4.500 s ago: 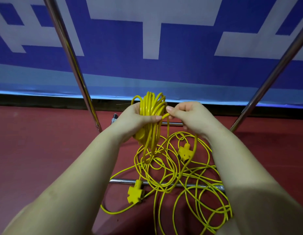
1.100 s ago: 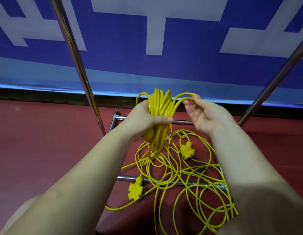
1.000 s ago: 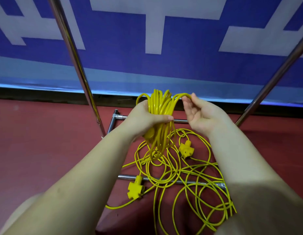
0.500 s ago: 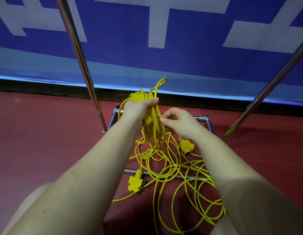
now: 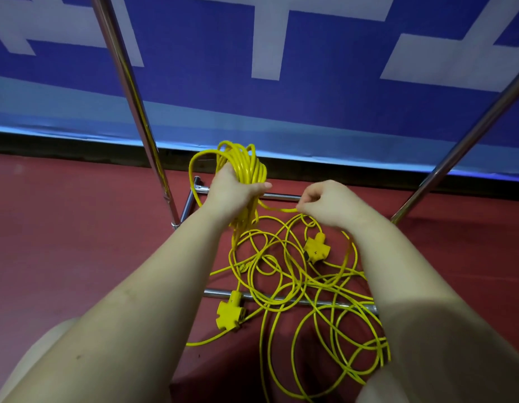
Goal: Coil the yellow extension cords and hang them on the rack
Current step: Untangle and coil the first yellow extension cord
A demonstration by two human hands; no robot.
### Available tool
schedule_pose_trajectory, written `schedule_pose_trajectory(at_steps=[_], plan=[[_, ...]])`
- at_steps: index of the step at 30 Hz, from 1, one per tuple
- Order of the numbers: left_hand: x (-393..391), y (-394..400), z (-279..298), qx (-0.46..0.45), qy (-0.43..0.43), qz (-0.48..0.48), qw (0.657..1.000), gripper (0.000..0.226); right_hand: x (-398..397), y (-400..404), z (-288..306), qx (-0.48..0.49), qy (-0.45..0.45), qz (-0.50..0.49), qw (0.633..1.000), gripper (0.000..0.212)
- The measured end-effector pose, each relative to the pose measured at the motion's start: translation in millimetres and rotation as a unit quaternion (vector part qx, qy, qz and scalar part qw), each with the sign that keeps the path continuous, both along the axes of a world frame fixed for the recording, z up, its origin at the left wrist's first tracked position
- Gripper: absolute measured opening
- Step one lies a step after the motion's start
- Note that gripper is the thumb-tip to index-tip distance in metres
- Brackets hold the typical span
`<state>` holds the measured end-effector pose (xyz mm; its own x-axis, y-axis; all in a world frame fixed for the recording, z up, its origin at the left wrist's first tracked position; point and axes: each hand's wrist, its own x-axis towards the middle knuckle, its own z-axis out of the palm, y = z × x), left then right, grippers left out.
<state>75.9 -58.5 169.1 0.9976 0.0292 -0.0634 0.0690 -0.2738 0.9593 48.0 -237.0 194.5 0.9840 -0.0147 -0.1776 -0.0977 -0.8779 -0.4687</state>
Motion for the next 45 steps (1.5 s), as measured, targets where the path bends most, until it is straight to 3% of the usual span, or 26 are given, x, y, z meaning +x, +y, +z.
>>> schedule_pose_trajectory(at_steps=[4, 6, 10, 13, 17, 22, 25, 28, 31, 34, 36, 39, 42, 45], plan=[[-6.3, -5.0, 3.4, 0.001, 0.011, -0.090, 0.996, 0.037, -3.4, 7.1, 13.3, 0.222, -0.014, 0.011, 0.975, 0.028], [-11.6, -9.3, 4.2, -0.068, 0.028, -0.117, 0.990, 0.024, -2.6, 8.9, 13.7, 0.274, -0.045, -0.016, 0.961, 0.033], [-17.9, -17.1, 4.1, -0.189, 0.085, -0.123, 0.970, 0.013, -1.6, 8.2, 17.1, 0.269, -0.115, -0.065, 0.954, 0.025], [-21.1, -22.1, 6.9, -0.229, 0.118, -0.118, 0.959, 0.016, -1.5, 1.7, 15.4, 0.257, -0.155, -0.101, 0.948, 0.025], [-20.9, -22.0, 11.7, -0.260, 0.135, -0.118, 0.949, 0.008, 0.5, -3.9, 12.3, 0.281, -0.143, -0.132, 0.940, 0.025], [-20.6, -21.6, 15.7, -0.217, 0.121, -0.127, 0.960, 0.056, 2.7, 5.9, 4.4, 0.362, -0.138, -0.134, 0.912, 0.024], [-19.9, -19.2, 17.3, -0.208, 0.098, -0.109, 0.967, 0.043, 2.1, 3.2, 3.5, 0.328, -0.132, -0.093, 0.931, 0.028], [-15.7, -14.3, 22.6, -0.234, 0.074, -0.037, 0.969, 0.020, 0.6, -3.9, -7.3, 0.267, 0.002, -0.018, 0.964, 0.036], [-7.4, -5.8, 29.0, -0.269, 0.057, 0.037, 0.961, 0.012, -3.1, -13.0, -21.9, 0.131, 0.145, 0.015, 0.981, 0.034], [-1.7, 5.7, 29.7, -0.258, 0.031, 0.100, 0.960, 0.014, -4.2, -15.1, -23.6, 0.085, 0.187, 0.020, 0.978, 0.021], [1.6, 13.0, 27.0, -0.245, 0.025, 0.128, 0.961, 0.024, -1.0, -13.2, -21.2, 0.164, 0.144, -0.057, 0.974, 0.007], [3.7, 17.7, 24.8, -0.227, 0.037, 0.146, 0.962, 0.027, 4.2, -16.9, -14.0, 0.294, -0.065, -0.221, 0.928, 0.023], [2.3, 17.0, 21.3, -0.172, 0.056, 0.147, 0.972, 0.025, 5.5, -22.4, -5.5, 0.261, -0.226, -0.242, 0.907, 0.014], [0.5, 15.6, 16.7, -0.090, 0.056, 0.091, 0.990, 0.025, 3.6, -18.6, -1.7, 0.273, -0.278, -0.213, 0.896, 0.002]])
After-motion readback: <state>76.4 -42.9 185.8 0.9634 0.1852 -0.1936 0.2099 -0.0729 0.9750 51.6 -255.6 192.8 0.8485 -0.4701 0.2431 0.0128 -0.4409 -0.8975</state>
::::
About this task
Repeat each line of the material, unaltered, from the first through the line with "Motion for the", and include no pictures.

Answer box
4.500 s ago: 
1.100 s ago: 
1.000 s ago: 
0.500 s ago: 
now: 
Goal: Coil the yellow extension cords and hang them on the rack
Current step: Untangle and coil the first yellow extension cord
A demonstration by two human hands; no robot.
### Available tool
schedule_pose_trajectory, written `schedule_pose_trajectory(at_steps=[_], plan=[[_, ...]])`
- at_steps: index of the step at 30 Hz, from 1, one per tuple
- Order of the numbers: left_hand: x (-393..391), y (-394..400), z (-279..298), qx (-0.46..0.45), qy (-0.43..0.43), qz (-0.48..0.48), qw (0.657..1.000), gripper (0.000..0.226); right_hand: x (-398..397), y (-400..404), z (-288..306), qx (-0.48..0.49), qy (-0.45..0.45), qz (-0.50..0.49), qw (0.633..1.000), gripper (0.000..0.212)
- The measured end-effector pose, each relative to the pose measured at the motion's start: translation in millimetres and rotation as a unit quaternion (vector part qx, qy, qz and scalar part qw), each with the sign that keeps the path continuous, both along the axes of a world frame fixed for the recording, z up, its origin at the left wrist's first tracked position
- Gripper: absolute measured opening
- Step one lies a step after the motion's start
- Note that gripper is the thumb-tip to index-tip distance in metres
- Brackets hold the typical span
`<state>` holds the measured end-effector pose (xyz mm; its own x-axis, y-axis; all in a world frame fixed for the recording, z up, its origin at the left wrist's first tracked position; point and axes: each hand's wrist, its own x-axis towards the middle knuckle, its own z-axis out of the palm, y = z × x), left then right, grippers left out.
<state>75.9 -58.5 169.1 0.9976 0.0292 -0.0634 0.0690 -0.2738 0.9593 48.0 -237.0 194.5 0.9840 -0.0147 -0.1776 -0.0977 -0.8779 -0.4687</state>
Motion for the next 45 steps (1.5 s), as measured, targets where the path bends most, until it is straight to 3% of the usual span, or 26 are given, x, y, z meaning +x, +y, +z.

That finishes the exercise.